Ses états allemands restaient confiés à un conseil de régence que présidait son frère, le prince Ernest, qui allait devenir évêque d’Osnabruck. Il emmenait avec lui son fils aîné, George-Auguste (depuis George II), et sa bru, Wilhelmine-Dorothée-Charlotte, fille de Jean-Frédéric, margrave de Brandebourg-Anspach. A la suite du nouveau roi parurent d’autres personnages, favoris et favorites, qui jetèrent une certaine défaveur sur le caractère de leur maître : le baron de Bernstorff, mêlé à la sombre aventure qui avait eu pour dénoûment l’abominable assassinat de Königsmark[1], — la comtesse Sophie Platen, fille de l’odieuse créature qui joua le principal rôle dans cette tragédie, et mariée au complaisant général Kielmansegge, — Mlle Ermengarde-Mélusine de Schulenburg, que, parmi les filles d’honneur de sa mère, George Ier avait élue pour maîtresse, — le baron de Bothmar, diplomate hanovrien, ténébreux agent de toutes les intrigues qui avaient eu pour objet d’assurer à son maître la couronne d’Angleterre, — M. Robethon, le secrétaire intime, et sa digne moitié, deux espèces qu’on retrouve mêlées à toutes les menues besognes, à tous les immondes trafics d’une administration corrompue et corruptrice. Cette petite bande de parasites affamés, — ajoutez-y deux Turcs, deux mamelouks, Mahomet et Mustapha, — se ruèrent aussitôt sur la riche proie que leur offrait l’Angleterre, tout à coup livrée à leur discrétion.
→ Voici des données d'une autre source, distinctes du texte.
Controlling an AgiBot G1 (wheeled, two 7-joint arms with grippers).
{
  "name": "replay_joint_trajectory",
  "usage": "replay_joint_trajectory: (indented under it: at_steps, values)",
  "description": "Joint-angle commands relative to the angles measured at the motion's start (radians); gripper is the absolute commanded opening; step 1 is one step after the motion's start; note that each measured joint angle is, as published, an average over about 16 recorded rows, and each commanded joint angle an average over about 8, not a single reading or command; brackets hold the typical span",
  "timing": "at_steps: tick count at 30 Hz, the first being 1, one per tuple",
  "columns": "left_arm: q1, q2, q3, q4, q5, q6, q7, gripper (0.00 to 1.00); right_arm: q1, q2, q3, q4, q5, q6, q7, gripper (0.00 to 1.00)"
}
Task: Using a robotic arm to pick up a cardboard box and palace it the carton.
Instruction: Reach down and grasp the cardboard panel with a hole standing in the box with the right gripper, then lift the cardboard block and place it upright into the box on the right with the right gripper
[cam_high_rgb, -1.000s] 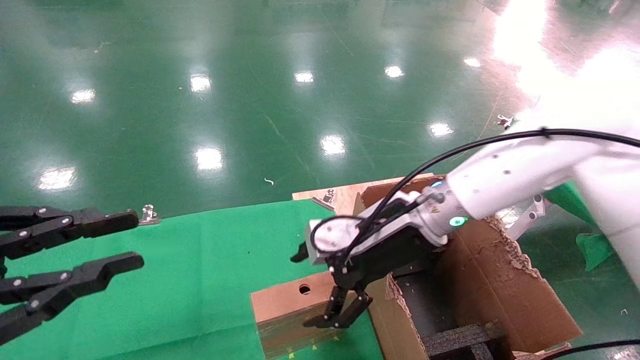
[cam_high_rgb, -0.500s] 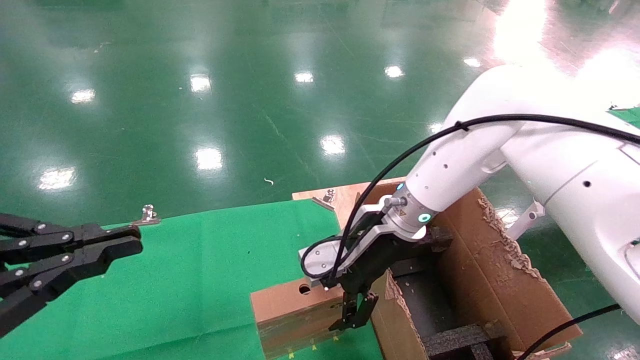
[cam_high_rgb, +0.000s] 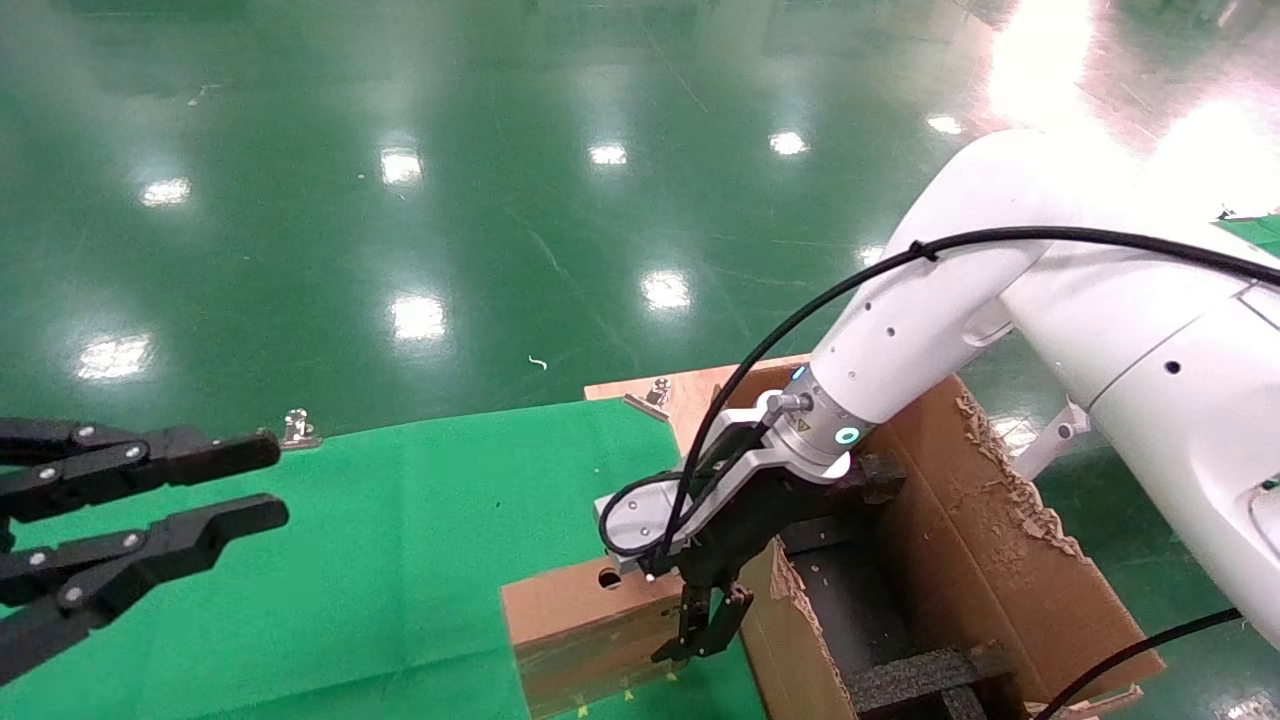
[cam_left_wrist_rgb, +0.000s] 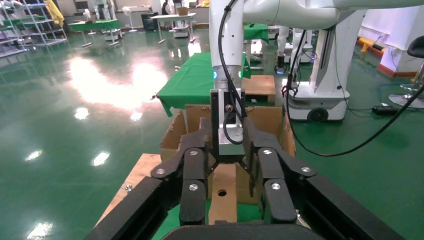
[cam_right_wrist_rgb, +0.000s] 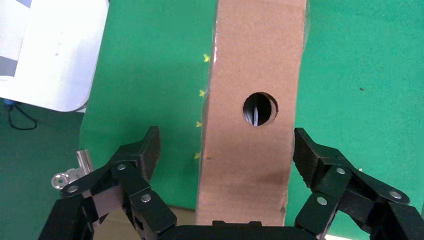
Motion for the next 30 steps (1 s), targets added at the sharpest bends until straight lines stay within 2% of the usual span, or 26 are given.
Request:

Leur maître, complètement isolé du peuple qu’il avait à gouverner et dont il ignorait la langue aussi bien que les coutumes et les sentimens, semblait trouver tout naturel qu’on exploitât cette facile conquête. On a conservé l’historiette de ce cuisinier habitué aux économies

  1. Voyez sur cette participation et le caractère de Bernstorff la Revue de juillet 1845.